(Beginning of PROVIDED ENTRIES)

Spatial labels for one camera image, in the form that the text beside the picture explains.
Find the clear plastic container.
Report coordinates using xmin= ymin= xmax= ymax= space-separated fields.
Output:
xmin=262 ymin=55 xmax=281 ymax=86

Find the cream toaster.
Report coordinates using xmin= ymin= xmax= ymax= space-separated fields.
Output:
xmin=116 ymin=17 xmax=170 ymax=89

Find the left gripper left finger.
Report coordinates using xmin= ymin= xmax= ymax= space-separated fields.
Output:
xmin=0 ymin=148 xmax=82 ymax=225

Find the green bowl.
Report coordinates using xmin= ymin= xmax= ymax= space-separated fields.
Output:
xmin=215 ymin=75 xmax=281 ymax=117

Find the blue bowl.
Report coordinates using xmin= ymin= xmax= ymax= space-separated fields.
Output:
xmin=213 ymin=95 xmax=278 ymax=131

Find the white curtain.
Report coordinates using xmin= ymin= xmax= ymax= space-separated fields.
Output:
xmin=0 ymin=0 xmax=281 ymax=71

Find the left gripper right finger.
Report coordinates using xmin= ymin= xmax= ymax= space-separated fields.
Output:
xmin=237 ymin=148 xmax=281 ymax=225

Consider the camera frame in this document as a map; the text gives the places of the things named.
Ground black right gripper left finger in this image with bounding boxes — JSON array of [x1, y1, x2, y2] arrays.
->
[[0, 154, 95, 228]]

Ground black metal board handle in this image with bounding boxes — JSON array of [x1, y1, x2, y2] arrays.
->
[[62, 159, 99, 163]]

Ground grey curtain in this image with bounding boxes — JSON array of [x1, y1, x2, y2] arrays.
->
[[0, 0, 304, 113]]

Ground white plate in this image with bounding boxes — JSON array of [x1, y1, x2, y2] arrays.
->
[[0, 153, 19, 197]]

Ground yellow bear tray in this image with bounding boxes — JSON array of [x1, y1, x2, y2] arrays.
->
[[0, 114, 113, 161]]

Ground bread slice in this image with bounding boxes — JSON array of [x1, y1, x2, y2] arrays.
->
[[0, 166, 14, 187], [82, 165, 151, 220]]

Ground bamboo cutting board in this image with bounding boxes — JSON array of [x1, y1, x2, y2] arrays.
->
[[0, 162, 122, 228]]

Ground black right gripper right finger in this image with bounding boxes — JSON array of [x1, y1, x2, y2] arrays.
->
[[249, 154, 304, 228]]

(End of PROVIDED ENTRIES)

▶ REQUIRED WORK
Take the listing above and set it down exactly.

▶ EXPECTED ANSWER
Spatial labels for one camera image, in the form that the text beside the picture explains.
Find the clear plastic container.
Report coordinates using xmin= ymin= xmax= ymax= space-separated fields.
Output:
xmin=262 ymin=55 xmax=281 ymax=86

Find the cream toaster.
Report coordinates using xmin= ymin= xmax= ymax= space-separated fields.
Output:
xmin=116 ymin=17 xmax=170 ymax=89

Find the left gripper left finger.
Report coordinates using xmin= ymin= xmax= ymax= space-separated fields.
Output:
xmin=0 ymin=148 xmax=82 ymax=225

Find the green bowl.
Report coordinates using xmin= ymin= xmax= ymax= space-separated fields.
Output:
xmin=215 ymin=75 xmax=281 ymax=117

Find the blue bowl.
Report coordinates using xmin= ymin= xmax= ymax= space-separated fields.
Output:
xmin=213 ymin=95 xmax=278 ymax=131

Find the white curtain.
Report coordinates using xmin= ymin= xmax= ymax= space-separated fields.
Output:
xmin=0 ymin=0 xmax=281 ymax=71

Find the left gripper right finger.
Report coordinates using xmin= ymin= xmax= ymax= space-separated fields.
Output:
xmin=237 ymin=148 xmax=281 ymax=225

Consider the camera frame in this document as a map; the text gives the places of the things named.
Ground black right gripper left finger in this image with bounding boxes — JSON array of [x1, y1, x2, y2] arrays.
->
[[0, 154, 95, 228]]

Ground black metal board handle in this image with bounding boxes — JSON array of [x1, y1, x2, y2] arrays.
->
[[62, 159, 99, 163]]

Ground grey curtain in this image with bounding boxes — JSON array of [x1, y1, x2, y2] arrays.
->
[[0, 0, 304, 113]]

Ground white plate in this image with bounding boxes — JSON array of [x1, y1, x2, y2] arrays.
->
[[0, 153, 19, 197]]

Ground yellow bear tray in this image with bounding boxes — JSON array of [x1, y1, x2, y2] arrays.
->
[[0, 114, 113, 161]]

Ground bread slice in this image with bounding boxes — JSON array of [x1, y1, x2, y2] arrays.
->
[[0, 166, 14, 187], [82, 165, 151, 220]]

Ground bamboo cutting board in this image with bounding boxes — JSON array of [x1, y1, x2, y2] arrays.
->
[[0, 162, 122, 228]]

Ground black right gripper right finger in this image with bounding boxes — JSON array of [x1, y1, x2, y2] arrays.
->
[[249, 154, 304, 228]]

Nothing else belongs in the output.